If you find yourself in a serious rut, a hard point in your life, not the project, there is nothing else to do than consider a re-evaluation. Take a big step back, see if you really did progress towards something complete. If your projections match the achievements. Many times, we have lined up too much work for just one person, or not had the foresight of how much life might change in general. There is always an up-side to having a break from hustle. Even "giving up" eventually has it's place. But this is not failure, at least we can not let it become a time passed without reflection. Should you really feel, you have backed yourself into a corner (as we have all done, many times, this is what we call learning).
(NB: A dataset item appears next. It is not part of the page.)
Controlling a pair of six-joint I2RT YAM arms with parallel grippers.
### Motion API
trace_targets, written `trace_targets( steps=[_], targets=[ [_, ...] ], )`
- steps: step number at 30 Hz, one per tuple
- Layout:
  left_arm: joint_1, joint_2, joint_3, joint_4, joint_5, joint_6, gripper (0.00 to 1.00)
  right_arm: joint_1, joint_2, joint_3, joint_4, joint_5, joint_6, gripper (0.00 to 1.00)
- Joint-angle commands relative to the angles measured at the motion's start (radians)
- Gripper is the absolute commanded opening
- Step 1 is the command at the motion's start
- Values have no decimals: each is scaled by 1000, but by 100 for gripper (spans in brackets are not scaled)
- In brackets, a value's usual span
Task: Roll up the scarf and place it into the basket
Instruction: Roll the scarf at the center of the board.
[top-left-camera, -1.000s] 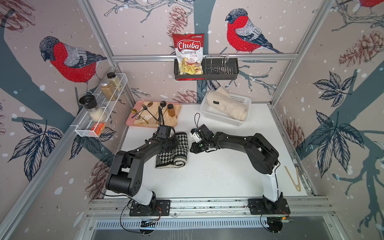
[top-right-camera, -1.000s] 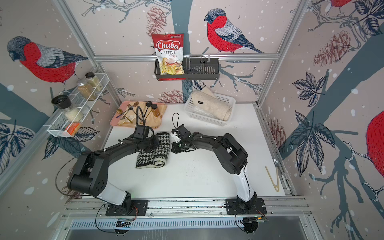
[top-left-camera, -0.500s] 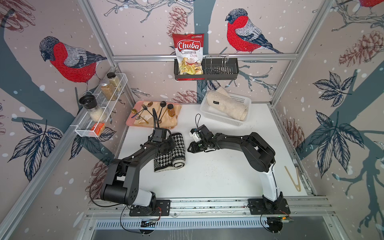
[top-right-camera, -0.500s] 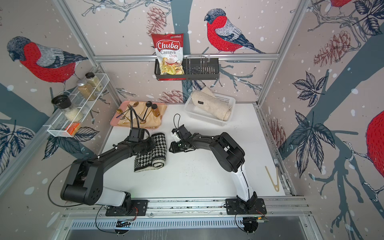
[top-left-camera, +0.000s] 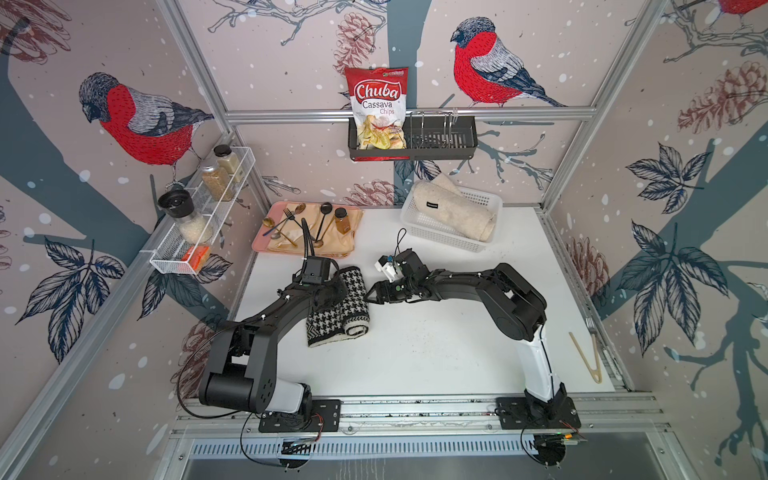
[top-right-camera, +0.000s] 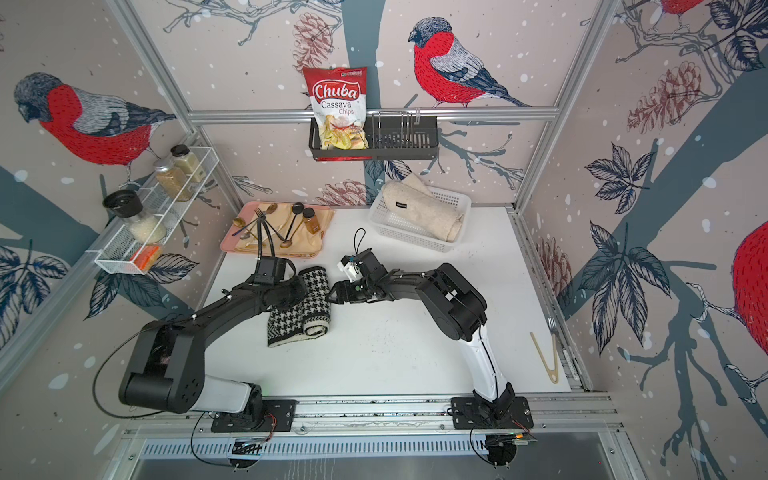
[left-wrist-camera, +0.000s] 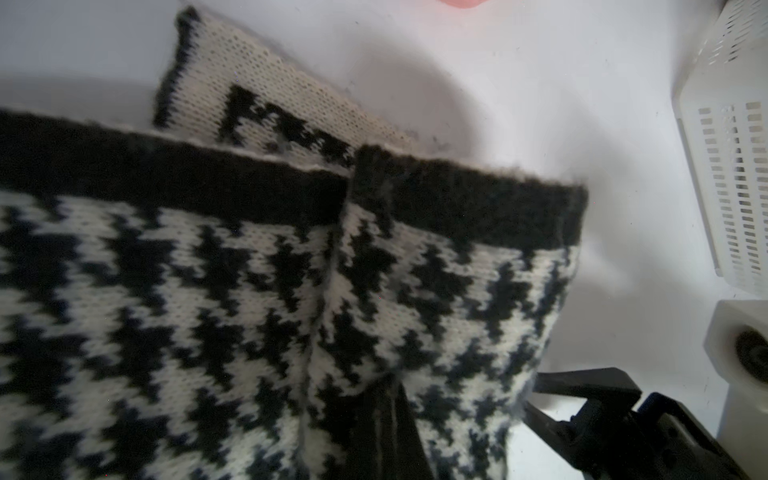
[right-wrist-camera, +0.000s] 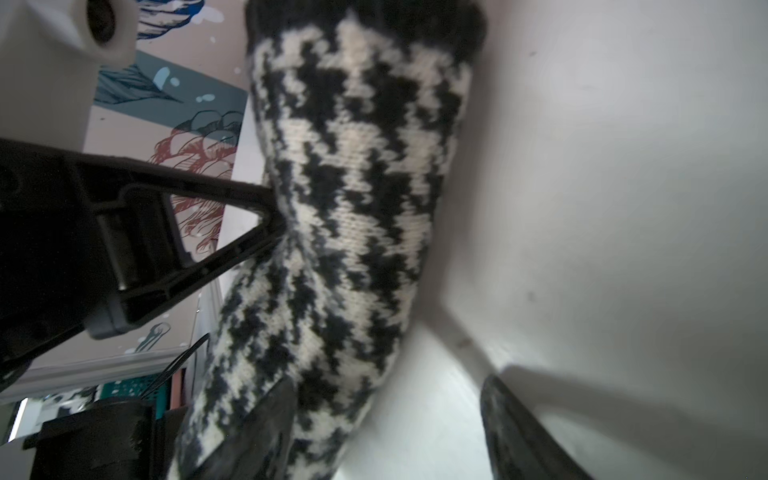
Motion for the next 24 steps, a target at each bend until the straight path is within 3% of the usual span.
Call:
trace_targets(
  steps=[1,7,8,11,13,18,24],
  targets=[
    [4,8,-11,-17,-1,10,0,21,46,6,-42,-51,49,72],
    [6,17,-41,6,3,2,0,50,121,47,32,-101,117,68],
    [8,17,-44,10,6,1,0,58,131,61,22,-100,117,61],
    [7,14,-46,14,15,-1,0,72,141,89,-15,-73,110,21],
    [7,6,-46,15,24,-2,0,70,130,90,-70,-36,82,9],
    [5,-36,-36,18,93,-6,0,50,44,55,-309,156,-33,2],
    [-40,-88,-1,-6,118,-20,0,35,-60,24,-632,435,-149,4]
  ],
)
Here are things I consider first, in the post-mortem:

  • If you get some serious, paid work or a related career down the track, the stakes are going to become much higher. You’ll have to know, how to navigate to avoid the the dead ends and over blowing time and set budget. Learning these limits, with low risk tests is going to help you get acquainted with the problem and grow.
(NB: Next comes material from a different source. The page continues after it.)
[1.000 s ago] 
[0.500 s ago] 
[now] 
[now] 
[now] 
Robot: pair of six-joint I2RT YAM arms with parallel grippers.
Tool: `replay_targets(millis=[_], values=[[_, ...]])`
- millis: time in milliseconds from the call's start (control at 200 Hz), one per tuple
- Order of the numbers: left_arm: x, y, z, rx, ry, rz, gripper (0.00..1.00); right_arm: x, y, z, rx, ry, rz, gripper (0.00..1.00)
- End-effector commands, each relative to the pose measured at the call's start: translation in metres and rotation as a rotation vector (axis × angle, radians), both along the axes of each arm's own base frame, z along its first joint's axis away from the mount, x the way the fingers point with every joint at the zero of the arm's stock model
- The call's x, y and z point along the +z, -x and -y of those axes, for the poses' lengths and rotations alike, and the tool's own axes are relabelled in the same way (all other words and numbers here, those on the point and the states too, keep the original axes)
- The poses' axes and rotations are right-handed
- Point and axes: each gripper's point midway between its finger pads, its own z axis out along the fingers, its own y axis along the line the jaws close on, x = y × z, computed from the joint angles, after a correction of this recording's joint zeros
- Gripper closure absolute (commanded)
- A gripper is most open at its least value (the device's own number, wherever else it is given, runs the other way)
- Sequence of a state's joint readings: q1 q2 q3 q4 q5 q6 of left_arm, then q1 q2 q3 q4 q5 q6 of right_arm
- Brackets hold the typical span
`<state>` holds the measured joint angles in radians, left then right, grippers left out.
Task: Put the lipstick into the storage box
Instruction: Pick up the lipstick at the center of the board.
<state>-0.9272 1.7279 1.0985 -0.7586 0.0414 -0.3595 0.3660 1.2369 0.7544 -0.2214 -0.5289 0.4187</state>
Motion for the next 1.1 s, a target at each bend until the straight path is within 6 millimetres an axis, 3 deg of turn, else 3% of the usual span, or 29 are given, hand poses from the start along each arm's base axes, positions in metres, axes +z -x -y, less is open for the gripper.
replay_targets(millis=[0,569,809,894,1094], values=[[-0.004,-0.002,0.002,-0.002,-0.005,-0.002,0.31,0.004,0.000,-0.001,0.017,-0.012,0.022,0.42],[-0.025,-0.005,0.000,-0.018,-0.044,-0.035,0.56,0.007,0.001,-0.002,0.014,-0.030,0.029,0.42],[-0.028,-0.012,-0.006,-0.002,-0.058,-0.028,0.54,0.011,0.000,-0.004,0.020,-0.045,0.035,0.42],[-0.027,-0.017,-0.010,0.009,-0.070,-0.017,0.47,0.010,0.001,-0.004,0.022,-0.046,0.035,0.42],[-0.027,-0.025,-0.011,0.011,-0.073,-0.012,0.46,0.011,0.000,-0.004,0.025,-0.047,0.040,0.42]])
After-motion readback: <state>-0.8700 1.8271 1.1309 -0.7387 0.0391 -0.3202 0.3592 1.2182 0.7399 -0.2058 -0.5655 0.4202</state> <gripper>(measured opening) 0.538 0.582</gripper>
  • You have learned new skills! And there are more things to learn going forward! Some of my personal projects, that came with a grand vision, were unlikely to be finished. But, at the same time, were where I really was able to push the envelope of my abilities. Maintaining even level of motivation towards achieving great things, I was able to catapult past tons of challenging experiences and become much better in my field.
  • There is no shame in heading back to the drawing board, especially with newly acquired powers within you. No matter what you work on, the things that pushed you to learn, are going to stay with you forever.
  • Make sure you are leaving with something to show. Alot of my early work, especially that done during early teens, might have been tiny, unfinished & seem not worth a show. But, do sometimes wish to see how much I have progressed through the years? Ofcourse!
    I even recall some projects which at the time seemed like absolute hot garbage and were promptly trashed. How I wish I still had them as reference for my current goals...
    Resources, materials and knowledge can always be salvaged from what seems like trash, combined with the skills you have taken with you, these might eventually grow into being a quick search away from completion. Finally!
    Here and there, is always time to make a project you can really complete. The idea you finish, is the one people are going remember. But rome wasn't built in a day.
  • Maybe it is time to use that holiday time for something else. Use this chance to work on something you haven't thought about in a long time ( like the family 🤡 ), for a month or two. Set a deadline. One you can’t move for anything. And see how quickly you are going to be glowing with new ideas! You’ll be surprised how much good can come from relaxing your mind and trying to feel happy with the place you are in right now.

Invest in your health

Working and worrying all the time, achieving success is going to require energy, which has to come from somewhere. You can not have a car pushing forward, without taking a small fortune from your income. The same goes for your body and brain. There is no fire without fuel.
Cooking and seeing how much better I felt with a complete diet, was one of those things that helped me a lot to push through the times of weakness.
Exercise of whole body, the parts that don't get to experience the whole range of motion in your daily tasks, is also going to come with surprisingly big mental rewards.